Token

Token#

A token is what makes up a sequence. You can tokenize on the word level. In such a case, “Hello world.” becomes [“Hello”, “World”, “.”]. Or if you decide that words are too big and say that you want to tokenize on a character level, in which case the sequence becomes [‘H’, ‘e’, ‘l’, ‘l’, ‘o’, ‘ ‘, ‘w’, ‘o’, ‘r’, ‘l’, ‘d’, ‘.’]. Notice that the space character is significant in the second case but is ignored in the first case.

In neural machine translation (NMT), the transformer encoder will take the sequence of language A, and the encoder will output the probability distribution over the tokens in language B at each time step (in the case of autoregressive NMT).

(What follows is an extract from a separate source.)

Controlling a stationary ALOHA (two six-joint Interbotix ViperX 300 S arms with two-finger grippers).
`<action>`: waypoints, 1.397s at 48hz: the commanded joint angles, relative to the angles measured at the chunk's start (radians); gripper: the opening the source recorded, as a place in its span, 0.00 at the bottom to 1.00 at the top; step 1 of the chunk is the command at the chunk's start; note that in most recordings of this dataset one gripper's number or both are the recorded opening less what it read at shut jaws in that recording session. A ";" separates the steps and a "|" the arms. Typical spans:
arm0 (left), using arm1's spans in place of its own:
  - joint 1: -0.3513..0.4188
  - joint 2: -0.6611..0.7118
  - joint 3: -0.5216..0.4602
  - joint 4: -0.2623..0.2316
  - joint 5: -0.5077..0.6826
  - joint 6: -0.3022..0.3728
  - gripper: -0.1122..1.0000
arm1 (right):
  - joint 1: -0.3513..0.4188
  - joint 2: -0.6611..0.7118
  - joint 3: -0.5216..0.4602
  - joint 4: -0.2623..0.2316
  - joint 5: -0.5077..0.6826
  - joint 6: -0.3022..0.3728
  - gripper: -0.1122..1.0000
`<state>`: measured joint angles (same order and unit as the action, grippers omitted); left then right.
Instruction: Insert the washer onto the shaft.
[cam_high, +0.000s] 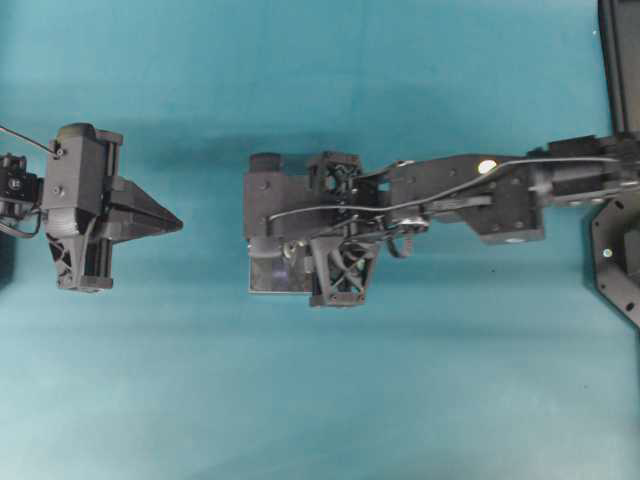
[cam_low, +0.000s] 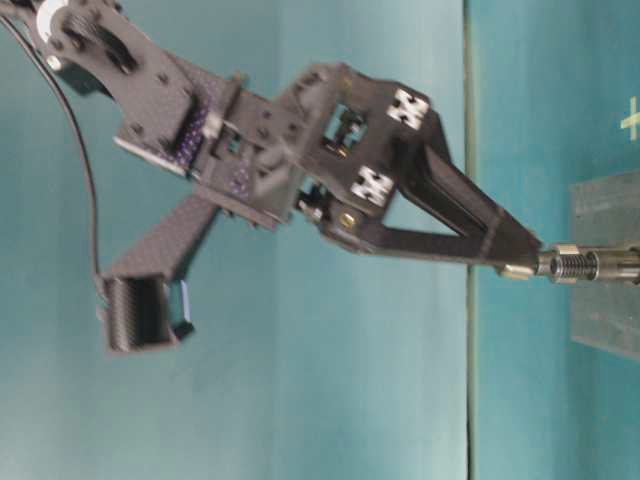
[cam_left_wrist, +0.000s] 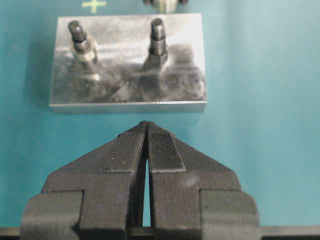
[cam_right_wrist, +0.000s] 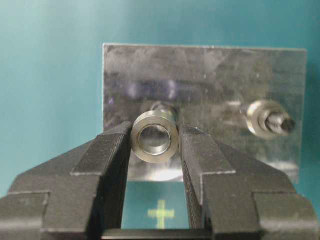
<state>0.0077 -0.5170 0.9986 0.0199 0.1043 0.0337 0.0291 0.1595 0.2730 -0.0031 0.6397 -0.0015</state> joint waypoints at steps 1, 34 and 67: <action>0.000 -0.008 -0.025 0.003 -0.008 0.000 0.10 | -0.003 -0.008 -0.034 -0.002 -0.003 -0.012 0.39; 0.000 -0.011 -0.023 0.002 -0.008 0.000 0.10 | -0.021 0.051 -0.055 -0.008 0.037 -0.020 0.39; -0.002 -0.011 -0.020 0.002 -0.008 0.000 0.10 | -0.031 0.077 -0.057 -0.005 0.052 -0.011 0.88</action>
<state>0.0077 -0.5200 0.9986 0.0199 0.1043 0.0337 -0.0031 0.2531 0.2362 -0.0092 0.6964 -0.0107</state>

In autoregressive NMT, the decoder input will be the tokens previously generated by the decoder. Let’s say that at time T=0, the decoder outputs a token ‘P’. At the next time step T=1, the decoder generates another token ‘Q’ conditioning on the previously generated token ‘P’. So how does the decoder condition on the previously generated ‘P’? It simply takes ‘P’ as the decoder input. At T=2, the decoder input will be ‘PQ’.

The input sequence contains tokens; however, the transformer model can only take vectors (or tensors) as its input, so we need to convert each token in the input sequence into its corresponding vector, those vectors are called embedding vectors. If the vector corresponds to the input tokens (of the encoder, which would be the tokens of language A), then we call those vectors input embedding (vector). If the vector corresponds to the output tokens (of the decoder, which would be the tokens of language B), then we call those vectors output embedding (vector).